Hasta ahora, tales regustos antidemocráticos, tan caros a las masas huérfanas de “líderes”, “guías tutelares”, “hombres fuertes”, mesías o autoproclamados “redentores”, eran considerados parte de la geografía política de los bárbaros, a cuya mala –y extensa- fama hemos estado vinculados los latinoamericanos en general y los mexicanos en particular. A la luz de las crisis ambientales, de la bipolaridad agravada por el veloz fracaso neoliberal, así como de los dramas sin rumbo relacionados con los movimientos migratorios, la narcodelincuencia, la miseria con ignorancia, el desgaste de las tierras y la pésima distribución de las garantías vitales en el mundo, se ha allanado el camino para el ascenso y/o fortalecimiento nada sutil de fantoches, tiranuelos, gorilatos, “supremos”, “iluminados”… Me refiero al retorno, ahora avalado por la propaganda electoral, del tipo de engendros que de Mussolini a Franco, de Hitler a Stalin a Mao y sus “4 magníficos” a Ceaucesco a Castro, a Hussein, a Muamar el Gadafi… fueron encumbrados por masas de vociferantes en las plazas y dejados en libertad para realizar infamias sin cuento y sin límite.
La historia es el espejo de lo que aún puede ser en función de lo que ya fue posible. Sin el invaluable freno de los derechos humanos y sin la intervención de las instituciones democráticas, que para nuestra desgracia eran de por sí débiles en México, todo, absolutamente todo puede esperarse en el México poscovid. Bien aseguró Popper –y no nos cansaremos de recordarlo- que sobre el inabarcable historial de infiernos y después de tanto padecer dominios brutales, la democracia, con sus derechos, alcances y libertades, es el menor de los males. Por eso hay que defenderla y madurarla a toda costa.

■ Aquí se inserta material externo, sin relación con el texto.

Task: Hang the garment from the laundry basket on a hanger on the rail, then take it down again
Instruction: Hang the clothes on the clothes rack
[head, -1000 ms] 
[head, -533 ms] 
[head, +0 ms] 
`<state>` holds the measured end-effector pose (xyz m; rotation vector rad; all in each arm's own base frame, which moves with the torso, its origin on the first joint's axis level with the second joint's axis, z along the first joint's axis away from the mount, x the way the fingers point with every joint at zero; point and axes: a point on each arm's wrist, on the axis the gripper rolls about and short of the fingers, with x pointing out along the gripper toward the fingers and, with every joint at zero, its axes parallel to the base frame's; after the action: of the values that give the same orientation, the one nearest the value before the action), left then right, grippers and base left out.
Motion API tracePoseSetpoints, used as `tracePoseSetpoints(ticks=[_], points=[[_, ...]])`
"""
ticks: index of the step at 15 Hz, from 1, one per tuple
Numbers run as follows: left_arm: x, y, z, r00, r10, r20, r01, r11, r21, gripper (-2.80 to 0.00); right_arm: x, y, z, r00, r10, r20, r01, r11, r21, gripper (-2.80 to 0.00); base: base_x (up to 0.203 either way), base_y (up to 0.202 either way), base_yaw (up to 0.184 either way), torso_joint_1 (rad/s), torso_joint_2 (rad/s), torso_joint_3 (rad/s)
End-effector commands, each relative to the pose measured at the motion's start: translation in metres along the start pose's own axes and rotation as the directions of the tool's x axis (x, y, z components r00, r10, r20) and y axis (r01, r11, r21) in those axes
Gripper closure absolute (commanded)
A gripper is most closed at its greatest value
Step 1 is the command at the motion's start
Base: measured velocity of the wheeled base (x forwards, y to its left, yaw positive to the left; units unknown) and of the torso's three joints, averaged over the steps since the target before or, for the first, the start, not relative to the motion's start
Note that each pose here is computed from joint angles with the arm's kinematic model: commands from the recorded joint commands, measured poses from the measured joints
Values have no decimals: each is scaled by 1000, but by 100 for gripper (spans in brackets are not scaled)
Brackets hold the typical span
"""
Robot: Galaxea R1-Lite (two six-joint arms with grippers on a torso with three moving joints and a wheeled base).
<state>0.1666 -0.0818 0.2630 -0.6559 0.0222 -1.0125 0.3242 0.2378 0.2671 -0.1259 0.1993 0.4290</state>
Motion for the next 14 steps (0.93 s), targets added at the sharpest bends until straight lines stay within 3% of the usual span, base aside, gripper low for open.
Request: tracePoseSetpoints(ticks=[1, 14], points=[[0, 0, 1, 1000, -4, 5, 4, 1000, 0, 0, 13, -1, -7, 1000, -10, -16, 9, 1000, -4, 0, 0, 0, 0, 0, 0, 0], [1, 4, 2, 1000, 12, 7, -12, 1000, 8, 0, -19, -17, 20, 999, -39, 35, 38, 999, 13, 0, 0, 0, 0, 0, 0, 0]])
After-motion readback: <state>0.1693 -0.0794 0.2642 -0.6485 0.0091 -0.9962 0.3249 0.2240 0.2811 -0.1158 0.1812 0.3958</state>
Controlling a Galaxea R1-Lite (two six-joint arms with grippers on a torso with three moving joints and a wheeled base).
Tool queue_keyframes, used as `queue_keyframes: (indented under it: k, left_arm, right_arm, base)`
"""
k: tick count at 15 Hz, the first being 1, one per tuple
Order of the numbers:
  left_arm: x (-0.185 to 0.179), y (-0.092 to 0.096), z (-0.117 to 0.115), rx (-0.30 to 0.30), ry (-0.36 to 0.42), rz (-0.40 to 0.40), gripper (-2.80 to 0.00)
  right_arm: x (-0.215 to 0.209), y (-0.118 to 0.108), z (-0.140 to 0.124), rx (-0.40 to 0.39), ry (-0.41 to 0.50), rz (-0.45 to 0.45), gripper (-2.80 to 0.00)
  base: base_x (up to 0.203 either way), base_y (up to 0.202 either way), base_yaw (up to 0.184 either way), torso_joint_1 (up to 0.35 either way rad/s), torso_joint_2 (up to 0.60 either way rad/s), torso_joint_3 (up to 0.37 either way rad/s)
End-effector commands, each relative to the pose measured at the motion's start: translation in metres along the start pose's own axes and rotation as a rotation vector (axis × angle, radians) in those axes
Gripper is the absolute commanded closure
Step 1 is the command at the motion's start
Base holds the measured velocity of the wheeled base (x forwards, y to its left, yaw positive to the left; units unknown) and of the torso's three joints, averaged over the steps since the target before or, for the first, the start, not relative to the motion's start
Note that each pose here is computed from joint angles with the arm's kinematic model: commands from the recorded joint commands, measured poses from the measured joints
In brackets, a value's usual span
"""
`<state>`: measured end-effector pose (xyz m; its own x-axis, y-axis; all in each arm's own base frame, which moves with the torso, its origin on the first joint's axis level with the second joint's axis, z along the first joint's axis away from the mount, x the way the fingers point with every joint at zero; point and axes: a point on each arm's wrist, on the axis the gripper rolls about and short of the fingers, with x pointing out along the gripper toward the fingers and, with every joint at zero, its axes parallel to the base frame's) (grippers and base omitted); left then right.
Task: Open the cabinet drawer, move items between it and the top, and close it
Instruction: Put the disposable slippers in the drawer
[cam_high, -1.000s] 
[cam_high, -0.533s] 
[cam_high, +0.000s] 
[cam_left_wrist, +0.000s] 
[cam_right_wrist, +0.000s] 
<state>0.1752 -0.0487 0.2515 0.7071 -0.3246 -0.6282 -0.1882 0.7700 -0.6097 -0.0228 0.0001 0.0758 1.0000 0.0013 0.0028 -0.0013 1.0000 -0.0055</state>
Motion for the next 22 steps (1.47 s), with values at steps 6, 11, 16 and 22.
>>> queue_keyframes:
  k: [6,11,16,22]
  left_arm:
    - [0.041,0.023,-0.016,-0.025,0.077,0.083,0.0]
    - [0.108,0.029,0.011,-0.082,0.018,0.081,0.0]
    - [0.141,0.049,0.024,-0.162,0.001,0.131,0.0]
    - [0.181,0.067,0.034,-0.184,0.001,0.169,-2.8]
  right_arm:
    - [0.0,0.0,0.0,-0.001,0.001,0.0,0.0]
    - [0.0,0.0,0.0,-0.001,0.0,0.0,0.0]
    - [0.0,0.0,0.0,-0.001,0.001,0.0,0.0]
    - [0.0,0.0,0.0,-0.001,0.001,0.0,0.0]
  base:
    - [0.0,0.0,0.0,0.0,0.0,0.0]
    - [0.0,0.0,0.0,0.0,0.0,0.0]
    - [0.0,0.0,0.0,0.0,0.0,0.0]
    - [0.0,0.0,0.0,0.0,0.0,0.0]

Acaso por lo atractivo que para muchos resulta el poder de un solo hombre, éste Único-uno aparece y reaparece bajo modalidades diferentes de tanto en tanto. Su sola ley y su palabra consagrada es y ha sido el gran referente del infernal historial de tiranuelos, fantoches y enemigos jurados del derecho y de los avances civilizadores. Si el montonero Trump no quiso quedarse atrás en la danza de los orates encumbrados, sus ocurrencias no llegaron a peor gracias a lo que salva a cualquier país de sus propios yerros, de sí mimo y de sus malas elecciones: su orden legal, su fuerza institucional y la organización civil de los demócratas, sin cuya conciencia, decisión y patriotismo cualquier patán podría hacerse con las riendas del dominio.
Mala cosa esa de buscar culpables, esconder la mano y jugar al “yo no fui” para hacer de la hipocresía una máscara de la ineptitud y la inmoralidad. La primera condición de un buen gobierno es el respeto irrestricto por lo gobernados, lo cual implica patriotismo, defensa del derecho y honorabilidad. Navegar armado de chivos expiatorios no salva a nadie del fracaso asegurado.
Los tiempos se acortan. La epidemia no da tregua a su paso devastador. En unos meses o años se amontonarán los restos del naufragio y no habrá farsante ni mesías ni populista que, a punta de abominables chistoretes y desafíos adolescentes, salven al país de una de las peores caídas de su historia. No atender este llamado de emergencia en situación tan aciaga es una decisión que debe ser condenada por la sociedad si es que existe algún sedimento de civilidad o, al menos, cierto instinto de supervivencia.